__Exercise prompt__. For the records that follow, work out how many lines include "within" and give only that count.
- - - - -
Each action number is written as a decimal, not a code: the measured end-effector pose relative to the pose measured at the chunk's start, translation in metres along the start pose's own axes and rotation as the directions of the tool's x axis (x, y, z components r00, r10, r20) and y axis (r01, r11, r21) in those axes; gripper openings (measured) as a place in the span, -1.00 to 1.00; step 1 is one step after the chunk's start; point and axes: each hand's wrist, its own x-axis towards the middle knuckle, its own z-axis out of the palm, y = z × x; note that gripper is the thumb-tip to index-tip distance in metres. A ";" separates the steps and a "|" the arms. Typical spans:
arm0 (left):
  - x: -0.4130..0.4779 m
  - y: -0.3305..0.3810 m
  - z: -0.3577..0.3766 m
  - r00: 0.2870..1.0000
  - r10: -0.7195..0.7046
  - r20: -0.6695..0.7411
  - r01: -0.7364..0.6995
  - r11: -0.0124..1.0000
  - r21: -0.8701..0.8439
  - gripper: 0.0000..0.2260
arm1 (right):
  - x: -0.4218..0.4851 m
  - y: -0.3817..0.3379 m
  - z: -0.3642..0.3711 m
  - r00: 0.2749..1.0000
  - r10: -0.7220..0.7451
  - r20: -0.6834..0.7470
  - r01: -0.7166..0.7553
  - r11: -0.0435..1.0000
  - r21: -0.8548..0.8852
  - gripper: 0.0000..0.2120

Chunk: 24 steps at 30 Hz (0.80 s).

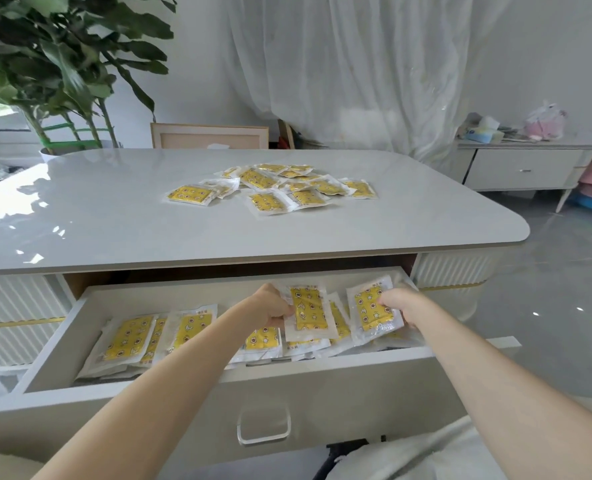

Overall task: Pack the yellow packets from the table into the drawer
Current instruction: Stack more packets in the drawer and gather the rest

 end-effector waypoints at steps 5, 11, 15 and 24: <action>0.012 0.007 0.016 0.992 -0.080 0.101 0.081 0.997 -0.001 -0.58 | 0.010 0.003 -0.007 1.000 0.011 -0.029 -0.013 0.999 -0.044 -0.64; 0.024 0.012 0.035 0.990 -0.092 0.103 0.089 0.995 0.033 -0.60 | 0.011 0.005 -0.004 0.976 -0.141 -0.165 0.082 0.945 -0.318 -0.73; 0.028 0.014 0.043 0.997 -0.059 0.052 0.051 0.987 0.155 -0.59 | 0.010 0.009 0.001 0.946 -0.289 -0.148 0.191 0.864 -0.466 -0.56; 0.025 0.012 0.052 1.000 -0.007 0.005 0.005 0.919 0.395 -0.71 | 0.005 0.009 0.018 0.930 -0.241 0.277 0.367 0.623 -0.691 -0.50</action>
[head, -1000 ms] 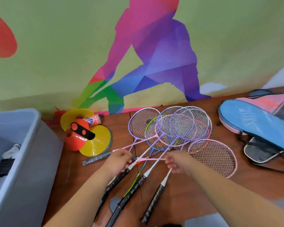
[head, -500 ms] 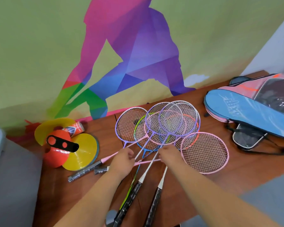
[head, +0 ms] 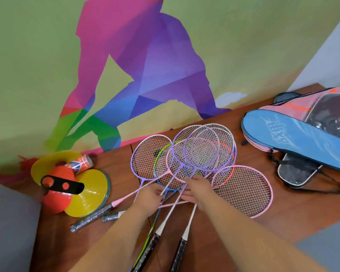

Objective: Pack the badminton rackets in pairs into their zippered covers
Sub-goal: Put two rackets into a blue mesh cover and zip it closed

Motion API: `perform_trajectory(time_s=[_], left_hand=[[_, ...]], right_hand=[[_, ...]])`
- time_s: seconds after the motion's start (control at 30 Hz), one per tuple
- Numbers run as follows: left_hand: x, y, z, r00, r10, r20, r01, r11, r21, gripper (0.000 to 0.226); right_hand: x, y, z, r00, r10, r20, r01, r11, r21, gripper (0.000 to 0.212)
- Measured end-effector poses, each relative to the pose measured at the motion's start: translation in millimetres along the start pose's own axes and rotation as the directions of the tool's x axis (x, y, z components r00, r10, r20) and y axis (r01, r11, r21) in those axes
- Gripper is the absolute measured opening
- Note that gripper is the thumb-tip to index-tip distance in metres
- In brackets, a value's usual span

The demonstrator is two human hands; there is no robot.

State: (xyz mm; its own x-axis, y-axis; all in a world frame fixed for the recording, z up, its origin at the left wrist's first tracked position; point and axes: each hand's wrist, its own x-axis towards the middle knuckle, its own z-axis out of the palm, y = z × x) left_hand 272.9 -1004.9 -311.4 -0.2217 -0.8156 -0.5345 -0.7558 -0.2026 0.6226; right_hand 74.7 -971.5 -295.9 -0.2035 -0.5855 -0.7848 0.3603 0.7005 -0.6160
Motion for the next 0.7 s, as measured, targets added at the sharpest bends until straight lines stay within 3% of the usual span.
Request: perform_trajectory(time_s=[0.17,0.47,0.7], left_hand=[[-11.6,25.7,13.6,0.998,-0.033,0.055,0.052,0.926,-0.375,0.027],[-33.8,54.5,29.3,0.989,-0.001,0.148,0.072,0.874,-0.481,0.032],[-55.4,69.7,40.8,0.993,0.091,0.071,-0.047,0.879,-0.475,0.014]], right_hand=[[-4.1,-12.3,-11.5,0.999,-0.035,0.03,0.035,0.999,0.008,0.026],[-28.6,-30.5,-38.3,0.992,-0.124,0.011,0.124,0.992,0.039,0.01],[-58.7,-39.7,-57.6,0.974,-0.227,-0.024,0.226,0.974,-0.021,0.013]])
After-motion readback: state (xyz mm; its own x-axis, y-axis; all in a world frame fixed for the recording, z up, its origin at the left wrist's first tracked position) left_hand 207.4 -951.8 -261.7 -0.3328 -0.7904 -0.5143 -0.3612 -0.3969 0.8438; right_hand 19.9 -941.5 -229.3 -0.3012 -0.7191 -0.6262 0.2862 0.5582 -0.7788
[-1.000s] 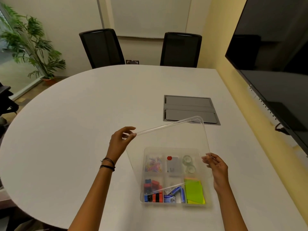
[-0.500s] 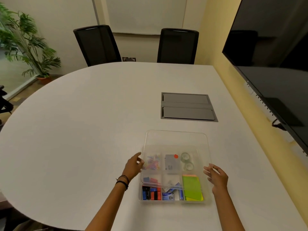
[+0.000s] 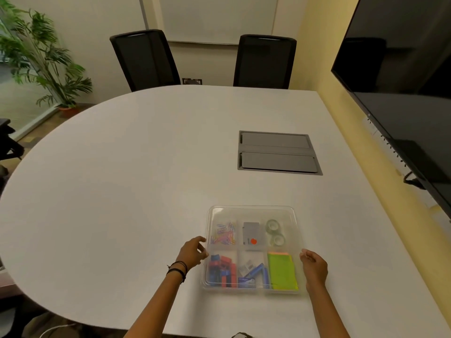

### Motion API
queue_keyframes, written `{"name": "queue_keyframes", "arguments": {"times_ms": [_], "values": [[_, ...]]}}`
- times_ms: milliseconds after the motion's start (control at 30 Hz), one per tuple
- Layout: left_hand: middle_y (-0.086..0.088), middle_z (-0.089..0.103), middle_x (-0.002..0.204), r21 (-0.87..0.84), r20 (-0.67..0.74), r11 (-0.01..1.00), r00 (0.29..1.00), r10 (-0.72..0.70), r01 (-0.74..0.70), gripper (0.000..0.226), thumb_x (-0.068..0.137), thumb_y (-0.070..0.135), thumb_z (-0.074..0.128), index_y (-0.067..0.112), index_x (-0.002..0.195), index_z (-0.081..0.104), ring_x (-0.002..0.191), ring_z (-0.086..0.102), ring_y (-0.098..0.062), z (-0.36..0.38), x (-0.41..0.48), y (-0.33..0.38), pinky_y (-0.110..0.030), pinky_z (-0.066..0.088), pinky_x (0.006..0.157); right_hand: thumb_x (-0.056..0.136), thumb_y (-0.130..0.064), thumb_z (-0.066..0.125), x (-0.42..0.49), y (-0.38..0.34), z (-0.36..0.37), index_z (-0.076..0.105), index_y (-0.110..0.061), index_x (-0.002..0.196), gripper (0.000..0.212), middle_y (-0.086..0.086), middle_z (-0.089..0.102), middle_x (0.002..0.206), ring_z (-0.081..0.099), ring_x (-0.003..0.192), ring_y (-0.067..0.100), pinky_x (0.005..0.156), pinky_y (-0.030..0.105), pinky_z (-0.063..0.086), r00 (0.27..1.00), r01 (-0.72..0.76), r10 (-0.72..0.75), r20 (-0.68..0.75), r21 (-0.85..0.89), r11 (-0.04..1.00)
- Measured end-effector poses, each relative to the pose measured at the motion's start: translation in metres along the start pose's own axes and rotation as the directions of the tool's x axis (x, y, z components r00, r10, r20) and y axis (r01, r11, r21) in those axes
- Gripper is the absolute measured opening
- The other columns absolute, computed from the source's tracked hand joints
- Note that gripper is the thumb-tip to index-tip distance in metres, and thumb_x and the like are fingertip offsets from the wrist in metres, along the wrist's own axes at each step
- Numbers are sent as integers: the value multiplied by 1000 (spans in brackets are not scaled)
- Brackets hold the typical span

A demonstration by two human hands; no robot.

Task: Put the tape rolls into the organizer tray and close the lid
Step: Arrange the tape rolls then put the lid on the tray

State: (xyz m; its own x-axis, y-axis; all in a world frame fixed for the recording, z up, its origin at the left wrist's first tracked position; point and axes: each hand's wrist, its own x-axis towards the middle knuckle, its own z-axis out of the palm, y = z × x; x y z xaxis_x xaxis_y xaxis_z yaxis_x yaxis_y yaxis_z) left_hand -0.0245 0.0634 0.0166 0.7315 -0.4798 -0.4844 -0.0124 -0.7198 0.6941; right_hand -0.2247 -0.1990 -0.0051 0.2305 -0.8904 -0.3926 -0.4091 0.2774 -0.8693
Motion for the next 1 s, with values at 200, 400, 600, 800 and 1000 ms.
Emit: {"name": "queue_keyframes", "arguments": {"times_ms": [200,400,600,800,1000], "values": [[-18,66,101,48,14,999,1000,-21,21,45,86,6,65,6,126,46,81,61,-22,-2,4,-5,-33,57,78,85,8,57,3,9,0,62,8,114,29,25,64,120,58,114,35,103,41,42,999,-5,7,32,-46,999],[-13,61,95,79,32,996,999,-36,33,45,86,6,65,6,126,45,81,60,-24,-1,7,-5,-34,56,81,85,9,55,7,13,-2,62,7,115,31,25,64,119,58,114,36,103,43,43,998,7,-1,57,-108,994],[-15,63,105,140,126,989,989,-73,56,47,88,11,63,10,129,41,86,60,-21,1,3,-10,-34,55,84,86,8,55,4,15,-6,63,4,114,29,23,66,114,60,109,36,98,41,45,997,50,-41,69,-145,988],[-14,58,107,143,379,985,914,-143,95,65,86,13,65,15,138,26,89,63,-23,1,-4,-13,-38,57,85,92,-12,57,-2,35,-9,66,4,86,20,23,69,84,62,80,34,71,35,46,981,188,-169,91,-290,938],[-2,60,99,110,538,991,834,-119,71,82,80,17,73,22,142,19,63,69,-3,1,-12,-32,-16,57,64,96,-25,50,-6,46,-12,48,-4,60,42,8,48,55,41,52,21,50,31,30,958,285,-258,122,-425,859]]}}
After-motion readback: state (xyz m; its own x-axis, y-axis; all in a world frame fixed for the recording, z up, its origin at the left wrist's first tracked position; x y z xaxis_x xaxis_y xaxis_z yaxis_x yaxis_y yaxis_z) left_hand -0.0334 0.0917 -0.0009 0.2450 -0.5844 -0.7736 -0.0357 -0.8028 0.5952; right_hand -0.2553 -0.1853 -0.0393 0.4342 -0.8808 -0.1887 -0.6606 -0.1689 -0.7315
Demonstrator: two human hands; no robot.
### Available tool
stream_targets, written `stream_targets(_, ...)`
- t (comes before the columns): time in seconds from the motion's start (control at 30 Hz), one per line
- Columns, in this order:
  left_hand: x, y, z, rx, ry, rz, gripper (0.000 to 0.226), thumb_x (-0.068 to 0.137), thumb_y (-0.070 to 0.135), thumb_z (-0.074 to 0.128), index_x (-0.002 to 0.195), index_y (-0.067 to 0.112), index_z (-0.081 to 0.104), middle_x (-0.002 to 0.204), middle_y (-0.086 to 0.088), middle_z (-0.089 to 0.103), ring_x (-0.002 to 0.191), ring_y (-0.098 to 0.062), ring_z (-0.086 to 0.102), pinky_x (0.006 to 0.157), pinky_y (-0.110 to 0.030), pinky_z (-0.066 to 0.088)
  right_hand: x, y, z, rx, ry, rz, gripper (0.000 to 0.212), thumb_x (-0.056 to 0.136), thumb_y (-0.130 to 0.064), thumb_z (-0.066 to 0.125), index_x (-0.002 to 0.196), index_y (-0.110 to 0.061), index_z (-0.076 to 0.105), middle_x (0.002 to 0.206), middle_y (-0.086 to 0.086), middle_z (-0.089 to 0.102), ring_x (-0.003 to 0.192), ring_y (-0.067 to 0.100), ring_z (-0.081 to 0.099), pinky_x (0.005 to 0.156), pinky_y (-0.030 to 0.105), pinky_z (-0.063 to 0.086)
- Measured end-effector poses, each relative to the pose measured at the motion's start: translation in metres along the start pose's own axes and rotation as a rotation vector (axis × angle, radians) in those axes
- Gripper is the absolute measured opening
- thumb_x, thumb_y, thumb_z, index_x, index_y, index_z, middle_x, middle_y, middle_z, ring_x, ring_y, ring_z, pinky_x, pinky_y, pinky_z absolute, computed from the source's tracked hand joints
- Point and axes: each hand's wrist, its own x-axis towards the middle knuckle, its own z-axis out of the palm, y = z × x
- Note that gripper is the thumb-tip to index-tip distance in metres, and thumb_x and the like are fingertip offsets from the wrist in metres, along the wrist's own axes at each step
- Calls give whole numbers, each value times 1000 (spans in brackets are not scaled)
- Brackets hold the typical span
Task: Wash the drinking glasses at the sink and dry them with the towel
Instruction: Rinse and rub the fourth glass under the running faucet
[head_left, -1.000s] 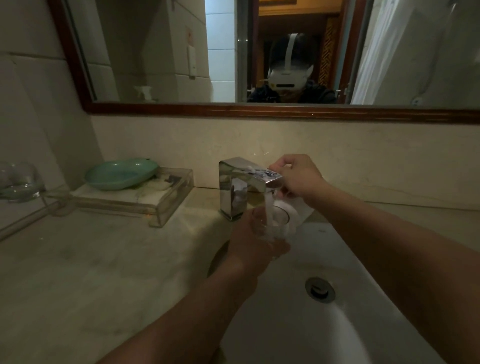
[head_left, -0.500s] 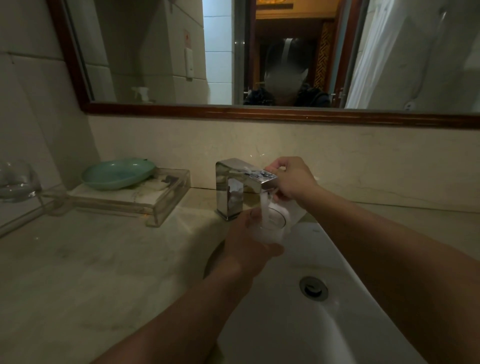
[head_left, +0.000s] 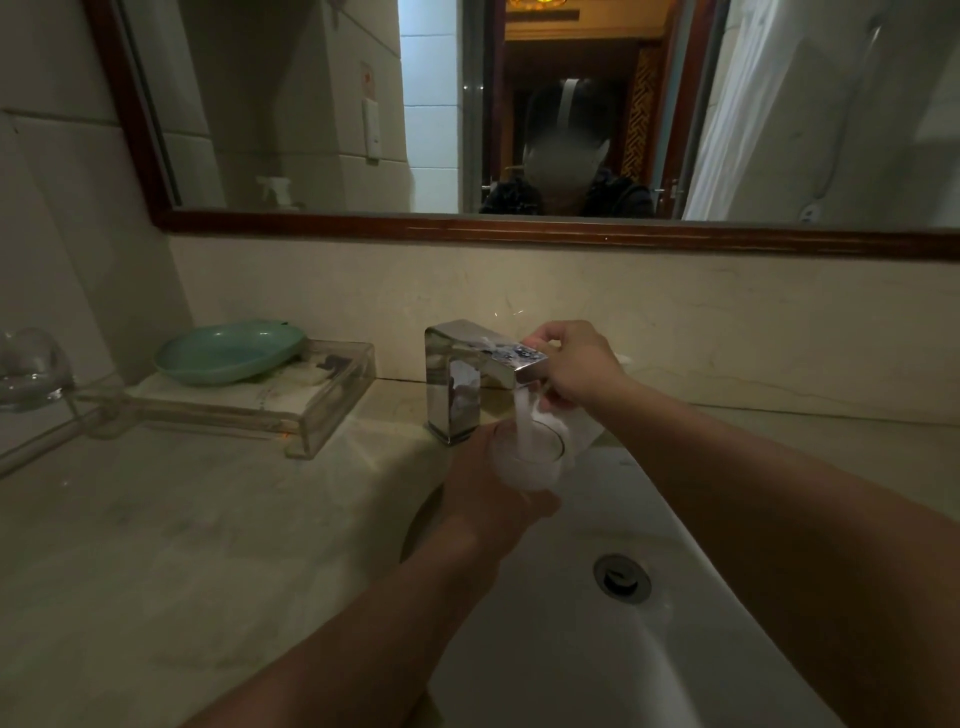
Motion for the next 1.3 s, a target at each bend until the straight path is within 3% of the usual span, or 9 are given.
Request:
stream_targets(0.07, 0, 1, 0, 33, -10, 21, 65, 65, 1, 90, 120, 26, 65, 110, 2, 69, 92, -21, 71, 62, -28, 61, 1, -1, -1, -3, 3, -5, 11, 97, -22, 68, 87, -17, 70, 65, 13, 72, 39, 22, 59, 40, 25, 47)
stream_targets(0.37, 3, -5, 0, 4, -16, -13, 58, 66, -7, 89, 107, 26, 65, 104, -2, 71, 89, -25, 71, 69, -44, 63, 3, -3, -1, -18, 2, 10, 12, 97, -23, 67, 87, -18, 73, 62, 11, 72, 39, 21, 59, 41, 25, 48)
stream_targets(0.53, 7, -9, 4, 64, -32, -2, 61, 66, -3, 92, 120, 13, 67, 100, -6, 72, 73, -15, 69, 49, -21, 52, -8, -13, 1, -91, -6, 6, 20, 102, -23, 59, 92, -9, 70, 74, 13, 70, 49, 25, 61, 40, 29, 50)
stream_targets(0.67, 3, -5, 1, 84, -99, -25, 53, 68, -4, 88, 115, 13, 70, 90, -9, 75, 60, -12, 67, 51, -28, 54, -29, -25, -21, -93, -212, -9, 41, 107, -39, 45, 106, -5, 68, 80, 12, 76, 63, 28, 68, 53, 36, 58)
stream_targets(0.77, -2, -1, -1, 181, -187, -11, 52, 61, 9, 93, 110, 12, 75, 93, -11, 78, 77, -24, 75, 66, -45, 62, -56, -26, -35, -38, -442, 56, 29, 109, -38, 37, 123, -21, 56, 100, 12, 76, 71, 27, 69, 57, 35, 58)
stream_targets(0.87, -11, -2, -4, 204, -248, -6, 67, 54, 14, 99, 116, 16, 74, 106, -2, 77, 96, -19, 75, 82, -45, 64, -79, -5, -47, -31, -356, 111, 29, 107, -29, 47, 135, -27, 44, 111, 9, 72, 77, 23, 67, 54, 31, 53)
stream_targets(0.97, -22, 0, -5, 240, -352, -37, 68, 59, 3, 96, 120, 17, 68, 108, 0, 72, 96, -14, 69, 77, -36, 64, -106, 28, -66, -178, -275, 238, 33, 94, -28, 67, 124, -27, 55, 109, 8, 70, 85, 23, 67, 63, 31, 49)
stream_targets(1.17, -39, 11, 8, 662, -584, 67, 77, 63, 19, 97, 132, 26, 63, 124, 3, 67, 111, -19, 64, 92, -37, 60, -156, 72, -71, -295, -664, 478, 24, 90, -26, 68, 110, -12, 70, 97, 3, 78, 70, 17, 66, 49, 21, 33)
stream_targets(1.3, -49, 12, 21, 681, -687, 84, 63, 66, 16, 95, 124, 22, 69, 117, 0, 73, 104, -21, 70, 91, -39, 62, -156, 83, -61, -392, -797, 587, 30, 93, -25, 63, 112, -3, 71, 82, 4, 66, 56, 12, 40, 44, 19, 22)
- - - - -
__Expected answer__. 2